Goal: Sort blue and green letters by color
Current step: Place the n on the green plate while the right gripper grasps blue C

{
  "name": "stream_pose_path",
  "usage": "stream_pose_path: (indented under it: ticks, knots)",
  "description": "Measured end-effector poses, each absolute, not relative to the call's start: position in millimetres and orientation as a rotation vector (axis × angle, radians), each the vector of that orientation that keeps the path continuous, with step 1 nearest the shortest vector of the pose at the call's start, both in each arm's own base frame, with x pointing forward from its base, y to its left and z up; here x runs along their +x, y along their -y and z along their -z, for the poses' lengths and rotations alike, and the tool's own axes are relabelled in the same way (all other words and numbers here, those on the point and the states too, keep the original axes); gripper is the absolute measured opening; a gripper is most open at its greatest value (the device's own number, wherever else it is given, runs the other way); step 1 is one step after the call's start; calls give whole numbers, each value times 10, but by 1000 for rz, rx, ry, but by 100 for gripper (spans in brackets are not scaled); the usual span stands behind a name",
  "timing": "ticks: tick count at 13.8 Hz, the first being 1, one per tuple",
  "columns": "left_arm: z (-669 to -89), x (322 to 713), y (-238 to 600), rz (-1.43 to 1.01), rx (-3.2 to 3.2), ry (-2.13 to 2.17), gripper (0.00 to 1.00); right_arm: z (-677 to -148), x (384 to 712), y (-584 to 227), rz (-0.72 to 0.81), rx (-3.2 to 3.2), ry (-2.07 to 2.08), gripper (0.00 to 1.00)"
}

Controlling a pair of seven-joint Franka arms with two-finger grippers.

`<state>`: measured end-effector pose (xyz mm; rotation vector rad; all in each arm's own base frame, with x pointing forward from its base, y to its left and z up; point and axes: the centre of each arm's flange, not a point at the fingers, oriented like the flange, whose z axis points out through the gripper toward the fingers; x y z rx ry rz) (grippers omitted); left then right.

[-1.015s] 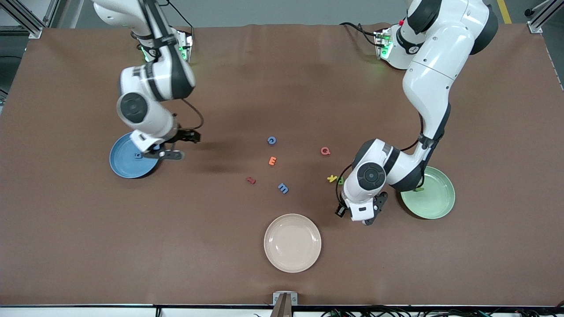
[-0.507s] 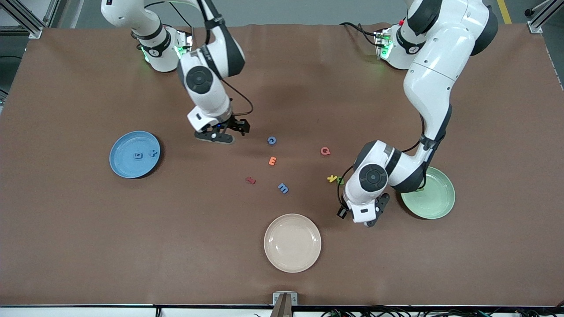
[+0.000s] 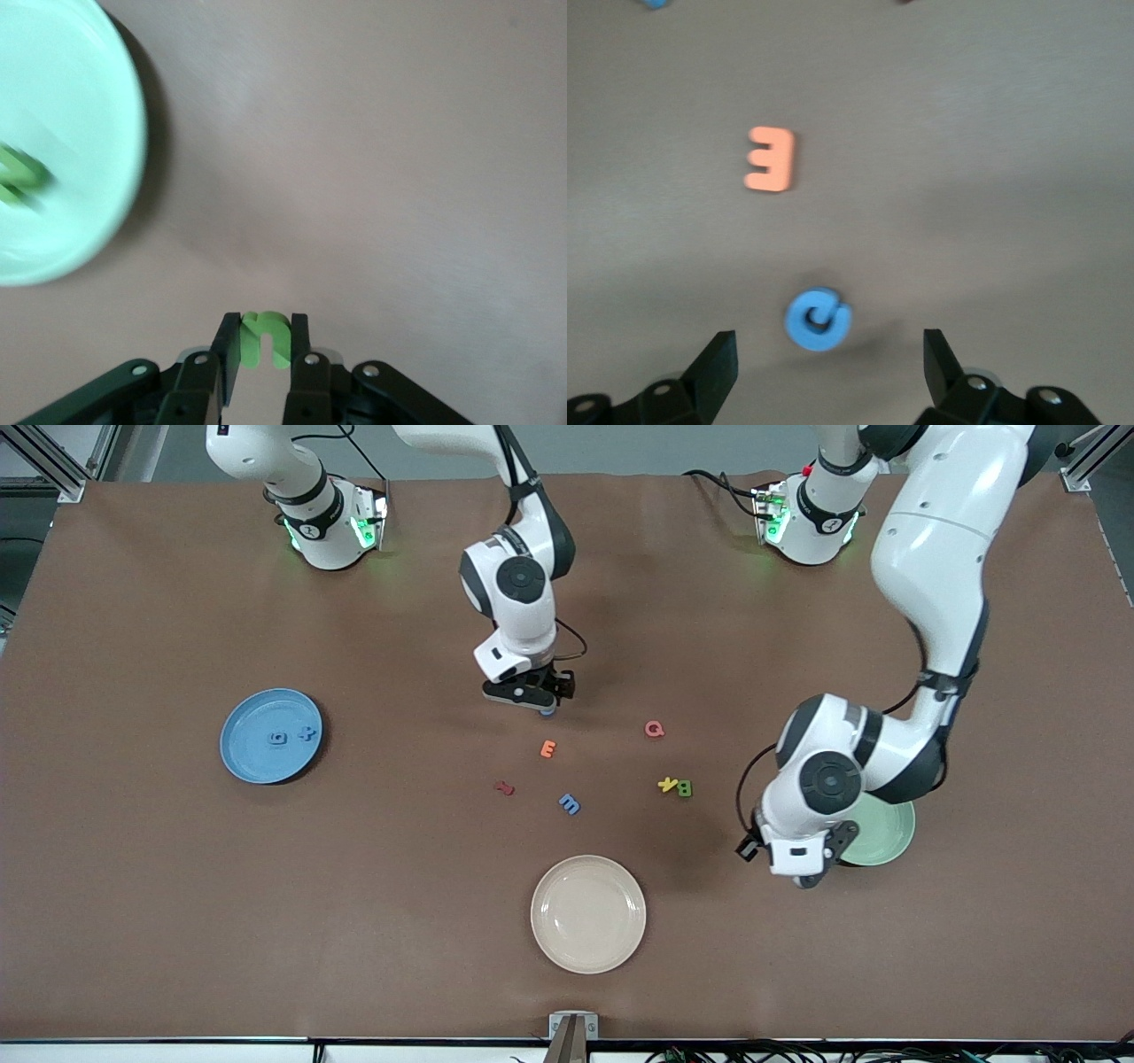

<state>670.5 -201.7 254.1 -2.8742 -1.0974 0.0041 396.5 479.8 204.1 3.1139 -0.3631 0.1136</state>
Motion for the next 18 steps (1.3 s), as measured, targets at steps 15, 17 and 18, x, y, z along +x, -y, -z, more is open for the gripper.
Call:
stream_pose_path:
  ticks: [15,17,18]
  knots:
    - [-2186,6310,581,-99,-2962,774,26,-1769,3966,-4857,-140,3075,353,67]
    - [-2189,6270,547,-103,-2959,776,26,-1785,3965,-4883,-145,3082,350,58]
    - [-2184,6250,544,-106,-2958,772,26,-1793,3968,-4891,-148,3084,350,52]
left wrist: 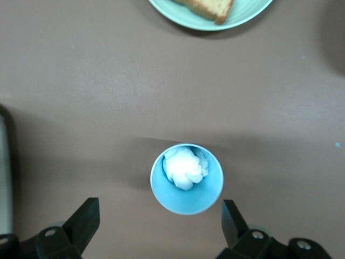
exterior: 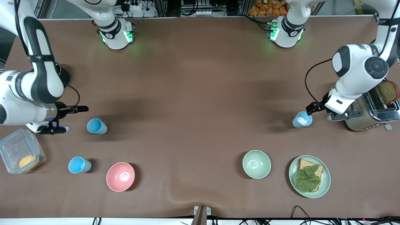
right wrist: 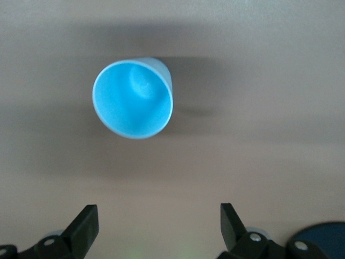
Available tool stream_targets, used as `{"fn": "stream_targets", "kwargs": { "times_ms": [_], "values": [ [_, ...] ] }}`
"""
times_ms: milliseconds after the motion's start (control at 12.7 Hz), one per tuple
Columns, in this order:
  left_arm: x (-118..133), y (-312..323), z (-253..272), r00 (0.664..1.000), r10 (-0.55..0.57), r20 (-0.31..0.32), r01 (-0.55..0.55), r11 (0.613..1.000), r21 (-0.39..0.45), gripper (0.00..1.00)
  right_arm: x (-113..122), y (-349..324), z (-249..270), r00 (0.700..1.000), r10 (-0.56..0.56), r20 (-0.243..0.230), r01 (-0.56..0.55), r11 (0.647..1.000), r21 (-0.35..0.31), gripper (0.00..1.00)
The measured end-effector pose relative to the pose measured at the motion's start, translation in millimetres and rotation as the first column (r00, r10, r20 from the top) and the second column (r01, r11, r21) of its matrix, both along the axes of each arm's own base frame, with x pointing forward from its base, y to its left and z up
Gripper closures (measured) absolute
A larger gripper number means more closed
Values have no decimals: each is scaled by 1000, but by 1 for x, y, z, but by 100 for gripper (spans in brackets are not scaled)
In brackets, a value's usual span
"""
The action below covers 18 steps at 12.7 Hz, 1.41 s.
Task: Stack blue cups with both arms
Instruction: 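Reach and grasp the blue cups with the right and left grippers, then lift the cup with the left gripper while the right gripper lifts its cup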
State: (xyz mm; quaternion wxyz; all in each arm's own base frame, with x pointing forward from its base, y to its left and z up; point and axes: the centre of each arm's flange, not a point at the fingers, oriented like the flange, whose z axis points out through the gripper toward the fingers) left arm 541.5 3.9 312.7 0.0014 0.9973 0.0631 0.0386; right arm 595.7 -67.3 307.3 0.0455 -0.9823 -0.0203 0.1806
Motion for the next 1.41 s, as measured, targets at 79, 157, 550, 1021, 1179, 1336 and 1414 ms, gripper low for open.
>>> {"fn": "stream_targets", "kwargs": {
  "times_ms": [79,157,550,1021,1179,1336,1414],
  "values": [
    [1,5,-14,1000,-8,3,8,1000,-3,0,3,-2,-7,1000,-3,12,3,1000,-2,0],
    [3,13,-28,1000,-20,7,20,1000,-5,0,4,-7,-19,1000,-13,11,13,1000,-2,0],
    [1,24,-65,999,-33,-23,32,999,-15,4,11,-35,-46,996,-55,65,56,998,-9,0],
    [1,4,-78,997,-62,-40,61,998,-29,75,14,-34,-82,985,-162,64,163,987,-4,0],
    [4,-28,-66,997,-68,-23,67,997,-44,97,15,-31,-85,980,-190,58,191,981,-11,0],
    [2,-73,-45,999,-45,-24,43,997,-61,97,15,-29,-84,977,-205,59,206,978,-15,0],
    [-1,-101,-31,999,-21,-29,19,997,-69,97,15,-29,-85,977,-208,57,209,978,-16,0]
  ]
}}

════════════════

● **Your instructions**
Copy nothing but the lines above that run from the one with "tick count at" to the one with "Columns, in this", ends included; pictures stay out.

● **Answer box**
  "timing": "ticks: tick count at 13.8 Hz, the first being 1, one per tuple",
  "columns": "left_arm: z (-669 to -89), x (322 to 713), y (-238 to 600), rz (-1.43 to 1.01), rx (-3.2 to 3.2), ry (-2.13 to 2.17), gripper (0.00 to 1.00); right_arm: z (-677 to -148), x (384 to 712), y (-584 to 227), rz (-0.72 to 0.81), rx (-3.2 to 3.2), ry (-2.07 to 2.08), gripper (0.00 to 1.00)"
}

Controlling a pair of seven-joint Franka arms with two-finger grippers.

`<state>`: measured end-effector pose (xyz mm; rotation vector rad; all in each arm's own base frame, with x pointing forward from its base, y to its left and z up; point and axes: the centre of each arm's flange, not a point at the fingers, oriented like the flange, whose z axis points out through the gripper toward the fingers; x y z rx ry rz) (grippers omitted); left then right.

[-1.015s] 
[-0.507s] 
[+0.000s] 

<state>670.5 -201.7 254.1 -2.8742 -1.0974 0.0041 396.5 479.8 204.1 3.1139 -0.3631 0.1136</state>
Motion for the next 18 steps (1.3 s), as measured, targets at steps 15, 17 and 18, x, y, z along +x, -y, -z, more is open for the gripper.
Call:
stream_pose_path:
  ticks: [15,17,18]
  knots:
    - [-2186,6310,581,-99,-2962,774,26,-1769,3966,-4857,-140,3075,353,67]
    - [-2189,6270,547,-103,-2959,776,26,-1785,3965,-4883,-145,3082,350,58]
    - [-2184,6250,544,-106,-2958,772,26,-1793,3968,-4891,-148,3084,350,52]
left wrist: 
exterior: 
right wrist: 
Available tool stream_targets, used as `{"fn": "stream_targets", "kwargs": { "times_ms": [_], "values": [ [_, ...] ] }}`
"""
times_ms: milliseconds after the motion's start (control at 12.7 Hz), one per tuple
Columns, in this order:

There is no more output to give.